Hujan deras yang mengguyur Kota Medan sejak Sabtu malam 11 Oktober 2025, kembali membawa kabar muram keesokan harinya. Minggu pagi, 12 Oktober, Sungai Deli meluap. Air naik cepat, membanjiri pemukiman warga di beberapa titik langganan seperti Medan Maimun, Medan Johor, dan Medan Baru. Di media sosial, video air keruh yang menyerbu rumah warga viral dalam hitungan jam. Namun bukan hanya air yang meluap, amarah warga pun ikut naik, menyatu dengan kelelahan yang sudah bertahun-tahun mereka rasakan setiap musim hujan tiba.
Masalah Sungai Deli tak lagi bisa disebut sekadar bencana alam. Ia telah berubah menjadi potret kegagalan tata kelola kota, kegagalan berpikir jauh ke depan, dan kegagalan menempatkan kesejahteraan warga di atas kepentingan birokrasi. Di sinilah letak persoalan sesungguhnya: bukan karena air hujan terlalu banyak, tapi karena keseriusan pemerintah terlalu sedikit.
Ketika Sungai Jadi Cermin Kota yang Gagal Menata Diri
Sungai Deli adalah saksi bisu perjalanan panjang Kota Medan. Dulu, sungai ini menjadi urat nadi perdagangan dan kehidupan. Namun kini, yang tersisa hanyalah arus keruh dan tumpukan sampah yang mengalir dari hulu ke hilir tanpa arah.
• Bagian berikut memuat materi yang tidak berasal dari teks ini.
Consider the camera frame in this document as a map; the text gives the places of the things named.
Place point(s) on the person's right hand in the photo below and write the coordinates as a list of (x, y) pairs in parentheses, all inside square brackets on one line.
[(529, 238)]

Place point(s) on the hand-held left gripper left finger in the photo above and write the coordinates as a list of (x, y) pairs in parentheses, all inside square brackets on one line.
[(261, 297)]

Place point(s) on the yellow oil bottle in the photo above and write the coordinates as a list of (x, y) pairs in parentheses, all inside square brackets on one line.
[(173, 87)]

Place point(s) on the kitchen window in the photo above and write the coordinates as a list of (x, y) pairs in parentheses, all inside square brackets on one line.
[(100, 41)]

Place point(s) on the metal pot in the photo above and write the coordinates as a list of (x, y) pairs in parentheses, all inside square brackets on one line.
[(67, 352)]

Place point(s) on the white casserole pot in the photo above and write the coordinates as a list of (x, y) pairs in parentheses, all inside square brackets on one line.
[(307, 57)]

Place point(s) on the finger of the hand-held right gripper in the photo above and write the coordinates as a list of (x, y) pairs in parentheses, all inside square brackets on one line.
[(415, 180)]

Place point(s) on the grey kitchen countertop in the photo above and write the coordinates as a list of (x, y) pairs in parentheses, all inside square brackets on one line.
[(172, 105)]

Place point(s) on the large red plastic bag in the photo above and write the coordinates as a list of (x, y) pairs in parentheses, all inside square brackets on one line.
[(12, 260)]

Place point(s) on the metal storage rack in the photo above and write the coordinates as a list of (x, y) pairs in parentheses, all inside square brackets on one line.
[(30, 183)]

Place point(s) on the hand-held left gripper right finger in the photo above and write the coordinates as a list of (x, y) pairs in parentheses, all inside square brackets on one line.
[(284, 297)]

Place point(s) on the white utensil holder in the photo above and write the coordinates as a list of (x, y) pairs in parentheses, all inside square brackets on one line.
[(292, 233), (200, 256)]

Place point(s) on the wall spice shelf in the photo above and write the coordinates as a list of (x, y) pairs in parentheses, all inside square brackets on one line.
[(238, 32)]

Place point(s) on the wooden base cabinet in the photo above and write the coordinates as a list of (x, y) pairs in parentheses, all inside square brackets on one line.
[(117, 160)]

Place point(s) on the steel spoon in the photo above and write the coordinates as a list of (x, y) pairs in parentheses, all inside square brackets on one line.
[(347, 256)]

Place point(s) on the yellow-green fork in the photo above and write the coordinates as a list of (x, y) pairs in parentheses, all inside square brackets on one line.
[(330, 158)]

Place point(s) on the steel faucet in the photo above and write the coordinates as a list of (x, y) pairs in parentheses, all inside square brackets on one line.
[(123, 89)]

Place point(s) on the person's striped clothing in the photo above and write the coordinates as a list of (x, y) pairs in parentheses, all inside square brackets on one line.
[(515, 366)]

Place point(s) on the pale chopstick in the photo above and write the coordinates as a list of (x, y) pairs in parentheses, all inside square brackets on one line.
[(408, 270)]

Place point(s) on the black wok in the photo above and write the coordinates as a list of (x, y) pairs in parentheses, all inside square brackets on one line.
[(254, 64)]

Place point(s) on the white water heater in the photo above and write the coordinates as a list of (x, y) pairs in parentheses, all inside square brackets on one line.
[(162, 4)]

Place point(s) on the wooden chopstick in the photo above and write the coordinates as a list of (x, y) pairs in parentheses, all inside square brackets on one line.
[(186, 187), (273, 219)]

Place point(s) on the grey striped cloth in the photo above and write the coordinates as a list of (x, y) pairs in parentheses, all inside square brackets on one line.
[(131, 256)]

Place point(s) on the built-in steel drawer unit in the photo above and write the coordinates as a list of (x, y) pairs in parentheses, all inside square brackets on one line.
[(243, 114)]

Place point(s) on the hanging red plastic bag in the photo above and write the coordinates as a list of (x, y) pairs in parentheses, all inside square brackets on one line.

Airnya bukan lagi sumber kehidupan, melainkan sumber kekhawatiran.
Medan tumbuh cepat, tetapi tanpa arah yang jelas. Gedung-gedung baru berdiri megah, sementara saluran air di bawahnya sudah tak mampu menampung volume air hujan yang terus meningkat akibat perubahan iklim. Sungai Deli pun semakin menyempit, ditekan oleh bangunan liar dan permukiman padat yang berdiri di tepiannya. Pemerintah tahu, tapi jarang bertindak tegas. Normalisasi sungai hanya sebatas proyek musiman. Begitu air surut, perhatian pun ikut surut.
Pemerintah sering berdalih bahwa relokasi warga bantaran sungai adalah persoalan sosial yang rumit. Tapi kerumitan itu tak bisa dijadikan alasan untuk membiarkan ribuan warga hidup di bawah bayang-bayang banjir. Ini soal kemauan politik, bukan sekadar kemampuan teknis. Jika Jakarta bisa menata sebagian daerah bantaran Ciliwung dengan tegas, mengapa Medan tidak bisa melakukan hal yang sama terhadap Sungai Deli?
Ketidaksiapan yang Selalu Berulang
Setiap kali banjir datang, pola reaksi pemerintah kota selalu sama: turun ke lapangan, bagi-bagi bantuan, dan berfoto di lokasi bencana. Semua seolah menjadi rutinitas yang dijalankan dengan baik, tapi tanpa makna yang mendalam. Padahal, yang dibutuhkan warga bukan sekadar bantuan beras atau selimut, melainkan jaminan bahwa rumah mereka tidak akan lagi terendam air tahun depan.
Ketidaksiapan pemerintah Medan tampak begitu telanjang di hadapan publik. Peringatan dini cuaca jarang diterjemahkan menjadi aksi nyata. Drainase yang rusak dibiarkan bertahun-tahun tanpa perbaikan menyeluruh. Pekerjaan pembersihan sungai sering dilakukan hanya menjelang musim hujan, seakan urusan air bisa diselesaikan dengan kerja setengah hati.
Padahal, Medan bukan kota kecil. Sebagai salah satu metropolitan terbesar di luar Pulau Jawa, Medan seharusnya menjadi contoh dalam penataan kota dan mitigasi bencana. Tapi justru di sinilah kontradiksinya. Kota yang ramai dan modern ini ternyata masih gagal mengatasi masalah paling dasar: mengelola air hujan.